Le Dr Merfeq al-Farra, un pédiatre qui a vu Fatma plusieurs fois dans sa clinique, a déclaré que le trou dans son cœur avait provoqué une hypertension pulmonaire, ce qui lui faisait courir un risque d’accident vasculaire cérébral.
"Si le trou est de 4 millimètres, nous pouvons le traiter à Gaza, mais le trou dans son cœur était large, 20 millimètres, et cela nécessite d’être spécialisé dans la chirurgie infantile à cœur ouvert qui n’est pas disponible à Gaza", a-t-il dit. "C’est la raison pour laquelle l’hôpital lui a adressé au moins quatre demandes d’urgence".
Le Dr Abraham Lorber, ancien chef du service de cardiologie pédiatrique de Hôpital Rambam de Haïfa en Israël, a déclaré que la communication interauriculaire à elle seule est rarement fatale.
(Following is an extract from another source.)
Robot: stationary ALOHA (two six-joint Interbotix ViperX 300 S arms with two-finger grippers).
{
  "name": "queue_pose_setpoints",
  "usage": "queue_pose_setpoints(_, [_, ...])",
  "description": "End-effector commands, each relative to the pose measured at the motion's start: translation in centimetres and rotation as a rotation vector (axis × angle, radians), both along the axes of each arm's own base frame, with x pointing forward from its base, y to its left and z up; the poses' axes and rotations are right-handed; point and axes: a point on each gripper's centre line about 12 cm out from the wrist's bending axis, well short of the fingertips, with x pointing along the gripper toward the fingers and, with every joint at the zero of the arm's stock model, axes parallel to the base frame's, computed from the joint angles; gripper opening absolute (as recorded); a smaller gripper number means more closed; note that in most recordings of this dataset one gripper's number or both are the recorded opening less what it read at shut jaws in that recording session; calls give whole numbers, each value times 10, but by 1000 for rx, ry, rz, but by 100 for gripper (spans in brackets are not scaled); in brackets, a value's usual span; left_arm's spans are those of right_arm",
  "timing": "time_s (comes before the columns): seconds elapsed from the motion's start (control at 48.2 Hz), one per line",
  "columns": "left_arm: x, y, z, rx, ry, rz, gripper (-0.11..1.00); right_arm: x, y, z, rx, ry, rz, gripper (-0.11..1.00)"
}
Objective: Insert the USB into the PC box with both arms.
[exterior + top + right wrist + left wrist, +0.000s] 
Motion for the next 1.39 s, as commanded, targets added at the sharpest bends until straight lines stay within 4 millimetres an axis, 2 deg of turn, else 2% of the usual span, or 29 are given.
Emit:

Les médecins recommandent souvent une chirurgie facultative plus tard afin de prévenir l’apparition de symptômes. Parfois, ils découvrent l’anomalie congénitale à l’âge adulte.
Cela aurait pu amener les officiers israéliens qui ont évalué le traitement de Fatma à conclure que sa vie n’était pas en danger.
Mais selon le Dr Lorber, qui n’a pas traité Fatma, la communication interauriculaire peut aggraver d’autres problèmes cardiaques et pulmonaires. Dans ce cas, elle doit être traitée rapidement, surtout si le patient a des difficultés à respirer.
"Il ne s’agirait pas seulement de corriger la communication interauriculaire. Le patient aurait probablement eu besoin d’autres interventions, et pas seulement d’une chirurgie", a-t-il déclaré. " Cette patiente avait très probablement des pathologies sous-jacentes ".
Quel que soit le diagnostic, a-t-il dit, ses chances de survie auraient été bien meilleures à l’hôpital de Jérusalem.
Ce jour-là, aux urgences de Gaza, Jalal aurait tout essayé.
"J’ai dit au médecin, prenez mon cœur et mettez-le dans son corps", a-t-il dit. "J’avais l’impression que c’était moi qui était mort, pas elle".
Dix jours après la mort de sa fille, il a reçu un autre SMS d’Israël. La demande était toujours en attente.